Currently on display at the Rias Ark Museum of Art in Kesennuma, the 200 snapshots and messages speak volumes of the damage wrought by the magnitude-9.0 earthquake and subsequent tsunami of March 11, 2011.
All of the photographs were taken by museum staff members, and the accompanying messages were also written by them.
“I was wearing one mask on top of another, but it still smelled so bad that I was about to faint,” said the message accompanying the photo of the dead saury pike. “I began to tremble and felt physical danger. I could not eat saury for some time.”
The photographs and messages are part of a permanent exhibition titled, “Documentary of the Great East Japan Earthquake and History of Tsunami,” which opened in April.

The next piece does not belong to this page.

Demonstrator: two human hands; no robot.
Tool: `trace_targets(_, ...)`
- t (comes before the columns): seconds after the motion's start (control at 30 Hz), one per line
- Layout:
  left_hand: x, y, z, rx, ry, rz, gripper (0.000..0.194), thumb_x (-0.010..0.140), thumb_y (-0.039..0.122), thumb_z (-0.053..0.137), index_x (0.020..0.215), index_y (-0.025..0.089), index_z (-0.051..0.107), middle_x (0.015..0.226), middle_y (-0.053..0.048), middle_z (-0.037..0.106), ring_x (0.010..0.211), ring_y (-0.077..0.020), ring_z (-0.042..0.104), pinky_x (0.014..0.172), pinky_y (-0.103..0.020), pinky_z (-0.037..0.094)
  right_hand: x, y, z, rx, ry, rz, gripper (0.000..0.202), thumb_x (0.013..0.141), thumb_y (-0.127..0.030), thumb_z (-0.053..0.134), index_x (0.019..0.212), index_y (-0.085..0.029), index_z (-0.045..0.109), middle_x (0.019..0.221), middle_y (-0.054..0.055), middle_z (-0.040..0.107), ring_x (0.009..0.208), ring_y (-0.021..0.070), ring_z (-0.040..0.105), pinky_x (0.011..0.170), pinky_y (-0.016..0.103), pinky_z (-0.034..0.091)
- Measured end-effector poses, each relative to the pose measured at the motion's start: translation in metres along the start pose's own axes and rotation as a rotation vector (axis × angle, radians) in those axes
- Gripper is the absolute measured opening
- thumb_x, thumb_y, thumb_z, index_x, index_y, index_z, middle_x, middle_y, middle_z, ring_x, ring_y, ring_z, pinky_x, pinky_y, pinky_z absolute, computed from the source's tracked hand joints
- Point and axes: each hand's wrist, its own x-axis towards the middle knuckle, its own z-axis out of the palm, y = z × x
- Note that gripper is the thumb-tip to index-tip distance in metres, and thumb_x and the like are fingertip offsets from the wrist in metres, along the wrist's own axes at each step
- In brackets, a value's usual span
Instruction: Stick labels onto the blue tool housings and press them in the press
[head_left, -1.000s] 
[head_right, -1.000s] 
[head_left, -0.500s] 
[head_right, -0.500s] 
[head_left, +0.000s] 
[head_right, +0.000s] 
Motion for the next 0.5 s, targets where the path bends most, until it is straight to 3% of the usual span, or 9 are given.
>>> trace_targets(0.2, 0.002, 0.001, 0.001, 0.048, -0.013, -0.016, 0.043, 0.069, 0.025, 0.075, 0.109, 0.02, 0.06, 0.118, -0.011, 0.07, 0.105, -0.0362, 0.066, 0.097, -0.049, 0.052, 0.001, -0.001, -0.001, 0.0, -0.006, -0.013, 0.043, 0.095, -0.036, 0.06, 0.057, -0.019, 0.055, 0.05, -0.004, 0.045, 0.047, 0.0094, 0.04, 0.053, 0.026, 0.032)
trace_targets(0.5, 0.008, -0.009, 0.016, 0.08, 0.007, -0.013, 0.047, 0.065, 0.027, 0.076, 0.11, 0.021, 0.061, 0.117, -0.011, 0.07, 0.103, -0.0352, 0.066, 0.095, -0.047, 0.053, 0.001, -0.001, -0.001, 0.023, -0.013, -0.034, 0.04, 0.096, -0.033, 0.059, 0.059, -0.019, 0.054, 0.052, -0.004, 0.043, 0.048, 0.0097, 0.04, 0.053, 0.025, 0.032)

The exhibition starts with a photograph taken from the museum’s rooftop of central Kesennuma dimmed by the dust rising from homes being swept away by the wall of waves.
“We took photographs then and there because we experienced something firsthand,” said curator Hiroyasu Yamauchi. “We wanted to present it.”

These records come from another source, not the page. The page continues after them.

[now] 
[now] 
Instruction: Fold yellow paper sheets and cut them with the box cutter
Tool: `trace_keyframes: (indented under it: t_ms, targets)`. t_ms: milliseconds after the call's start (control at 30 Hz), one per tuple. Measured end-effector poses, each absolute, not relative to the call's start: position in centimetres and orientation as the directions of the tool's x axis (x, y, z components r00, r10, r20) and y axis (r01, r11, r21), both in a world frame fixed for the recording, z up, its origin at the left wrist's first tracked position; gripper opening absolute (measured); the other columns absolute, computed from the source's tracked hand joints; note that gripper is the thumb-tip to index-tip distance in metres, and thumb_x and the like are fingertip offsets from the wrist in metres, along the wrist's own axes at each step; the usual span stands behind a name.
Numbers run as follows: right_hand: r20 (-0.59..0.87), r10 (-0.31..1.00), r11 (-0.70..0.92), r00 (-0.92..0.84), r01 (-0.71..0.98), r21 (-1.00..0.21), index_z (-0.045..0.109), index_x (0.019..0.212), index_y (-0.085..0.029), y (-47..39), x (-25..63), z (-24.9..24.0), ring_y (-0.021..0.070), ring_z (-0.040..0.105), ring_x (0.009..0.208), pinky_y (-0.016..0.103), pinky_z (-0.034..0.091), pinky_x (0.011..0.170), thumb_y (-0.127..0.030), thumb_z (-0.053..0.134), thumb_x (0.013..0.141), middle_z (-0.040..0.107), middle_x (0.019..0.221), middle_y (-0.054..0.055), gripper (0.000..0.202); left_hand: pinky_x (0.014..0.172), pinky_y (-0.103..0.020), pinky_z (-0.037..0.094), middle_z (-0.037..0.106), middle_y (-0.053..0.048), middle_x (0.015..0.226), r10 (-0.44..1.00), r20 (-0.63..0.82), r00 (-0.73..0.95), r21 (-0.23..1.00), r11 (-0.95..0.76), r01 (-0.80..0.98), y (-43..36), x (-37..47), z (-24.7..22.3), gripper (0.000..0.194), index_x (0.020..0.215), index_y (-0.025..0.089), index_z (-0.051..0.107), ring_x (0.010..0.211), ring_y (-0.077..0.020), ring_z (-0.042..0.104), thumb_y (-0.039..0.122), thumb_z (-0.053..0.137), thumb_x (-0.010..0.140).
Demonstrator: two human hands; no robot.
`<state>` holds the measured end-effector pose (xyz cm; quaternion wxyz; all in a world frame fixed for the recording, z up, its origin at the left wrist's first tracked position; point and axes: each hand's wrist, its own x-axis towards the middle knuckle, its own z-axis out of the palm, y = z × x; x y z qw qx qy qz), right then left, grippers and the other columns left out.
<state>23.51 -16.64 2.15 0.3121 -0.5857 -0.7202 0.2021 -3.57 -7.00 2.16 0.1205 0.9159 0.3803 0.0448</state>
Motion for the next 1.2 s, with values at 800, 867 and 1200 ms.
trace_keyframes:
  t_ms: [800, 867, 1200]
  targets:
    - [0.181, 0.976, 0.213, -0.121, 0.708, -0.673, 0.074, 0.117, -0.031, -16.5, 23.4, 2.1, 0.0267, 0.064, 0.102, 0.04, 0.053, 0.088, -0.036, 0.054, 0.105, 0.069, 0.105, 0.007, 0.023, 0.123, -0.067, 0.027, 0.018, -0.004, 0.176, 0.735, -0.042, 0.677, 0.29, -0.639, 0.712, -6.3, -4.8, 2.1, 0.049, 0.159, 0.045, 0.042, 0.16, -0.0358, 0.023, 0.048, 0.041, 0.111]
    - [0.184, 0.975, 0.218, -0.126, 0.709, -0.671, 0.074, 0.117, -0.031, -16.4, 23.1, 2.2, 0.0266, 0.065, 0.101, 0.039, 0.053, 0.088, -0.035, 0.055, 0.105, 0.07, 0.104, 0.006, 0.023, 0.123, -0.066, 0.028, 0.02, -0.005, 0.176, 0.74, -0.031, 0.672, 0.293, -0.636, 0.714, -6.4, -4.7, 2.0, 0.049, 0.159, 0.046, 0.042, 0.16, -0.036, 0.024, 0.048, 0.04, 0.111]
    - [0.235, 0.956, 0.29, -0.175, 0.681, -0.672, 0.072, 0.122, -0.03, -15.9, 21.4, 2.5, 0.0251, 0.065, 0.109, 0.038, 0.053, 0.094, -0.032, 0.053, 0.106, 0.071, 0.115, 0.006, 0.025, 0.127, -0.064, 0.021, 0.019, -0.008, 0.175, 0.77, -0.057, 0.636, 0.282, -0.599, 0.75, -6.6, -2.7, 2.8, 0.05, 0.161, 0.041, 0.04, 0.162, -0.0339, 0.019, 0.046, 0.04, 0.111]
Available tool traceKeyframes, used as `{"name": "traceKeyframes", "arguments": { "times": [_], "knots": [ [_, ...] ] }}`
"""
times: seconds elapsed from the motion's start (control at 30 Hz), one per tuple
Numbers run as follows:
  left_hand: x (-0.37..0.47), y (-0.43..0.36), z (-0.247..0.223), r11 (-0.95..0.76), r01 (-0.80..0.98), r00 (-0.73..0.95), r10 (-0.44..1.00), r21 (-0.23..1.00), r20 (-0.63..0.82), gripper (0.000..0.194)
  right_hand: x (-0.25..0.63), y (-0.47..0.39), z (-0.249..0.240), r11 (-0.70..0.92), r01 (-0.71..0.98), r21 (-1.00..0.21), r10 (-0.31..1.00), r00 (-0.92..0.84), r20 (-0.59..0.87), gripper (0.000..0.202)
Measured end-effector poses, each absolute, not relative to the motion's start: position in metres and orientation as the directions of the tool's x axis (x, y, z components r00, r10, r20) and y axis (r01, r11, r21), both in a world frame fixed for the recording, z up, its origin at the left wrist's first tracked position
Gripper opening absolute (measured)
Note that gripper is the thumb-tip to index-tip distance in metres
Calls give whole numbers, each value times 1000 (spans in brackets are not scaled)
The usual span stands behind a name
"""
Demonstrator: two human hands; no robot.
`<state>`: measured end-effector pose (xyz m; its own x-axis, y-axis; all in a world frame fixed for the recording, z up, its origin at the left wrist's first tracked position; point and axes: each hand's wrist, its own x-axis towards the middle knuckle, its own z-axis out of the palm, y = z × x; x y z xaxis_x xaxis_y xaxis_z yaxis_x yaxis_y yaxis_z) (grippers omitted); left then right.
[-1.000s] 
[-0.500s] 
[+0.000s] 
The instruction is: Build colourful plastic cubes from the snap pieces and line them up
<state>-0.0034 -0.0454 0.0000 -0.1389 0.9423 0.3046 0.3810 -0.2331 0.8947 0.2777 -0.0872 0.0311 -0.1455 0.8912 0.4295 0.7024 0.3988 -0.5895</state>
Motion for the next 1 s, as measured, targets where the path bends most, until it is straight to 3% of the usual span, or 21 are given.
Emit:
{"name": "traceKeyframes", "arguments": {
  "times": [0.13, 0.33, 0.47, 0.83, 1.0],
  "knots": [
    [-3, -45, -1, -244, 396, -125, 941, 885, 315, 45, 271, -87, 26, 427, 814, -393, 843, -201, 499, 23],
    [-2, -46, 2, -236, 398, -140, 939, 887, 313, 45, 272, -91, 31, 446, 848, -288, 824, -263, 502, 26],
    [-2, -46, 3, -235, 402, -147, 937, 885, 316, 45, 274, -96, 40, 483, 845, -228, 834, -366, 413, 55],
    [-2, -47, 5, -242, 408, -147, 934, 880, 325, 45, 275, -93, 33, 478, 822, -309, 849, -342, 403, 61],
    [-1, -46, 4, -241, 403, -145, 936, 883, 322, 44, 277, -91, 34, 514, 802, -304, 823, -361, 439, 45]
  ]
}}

Also on exhibit are 155 pieces of wreckage retrieved in Kesennuma and neighboring Minami-Sanriku, such as a buckled utility pole, a squashed car, a gas cylinder and a stuffed doll.
Attached postcards eloquently tell how those who knew life in the region before the disaster felt.
“I was amazed to see reinforcing bars wriggling out from a utility pole just like grass growing out from the ground,” said a message written by Yamauchi in the broad local dialect.
“Watching objects damaged by the disaster takes on a meaning only when you imagine what lies beyond them,” Yamauchi said, adding that the messages on the postcards are designed to lead visitors to imagine it.
Tile fragments in checkerboard, arabesque and polka-dotted patterns from destroyed bathrooms and washrooms may not be as shocking as some displays, but the various patterns show how different people lived different lives–those lives now lost to the disaster.
Toward the end of the exhibition, a photo presentation on how the Sanriku coastline changed due to reclamation says residents of some areas do not remember tsunami damage prior to damage caused by the 1960 Great Chilean Earthquake.
A commentary points out that the 2011 tsunami should have been anticipated.
About 100 key phrases, such as “relocation to higher ground” and “remains of disaster,” and the explanations of what they mean, show much remains for us to think about and work on.
Local residents have accounted for about 60 percent of visitors to the permanent exhibition. Some have expressed appreciation for the museum’s work.
The museum plans to update the exhibition in about three years, incorporating changes that have taken place in the region.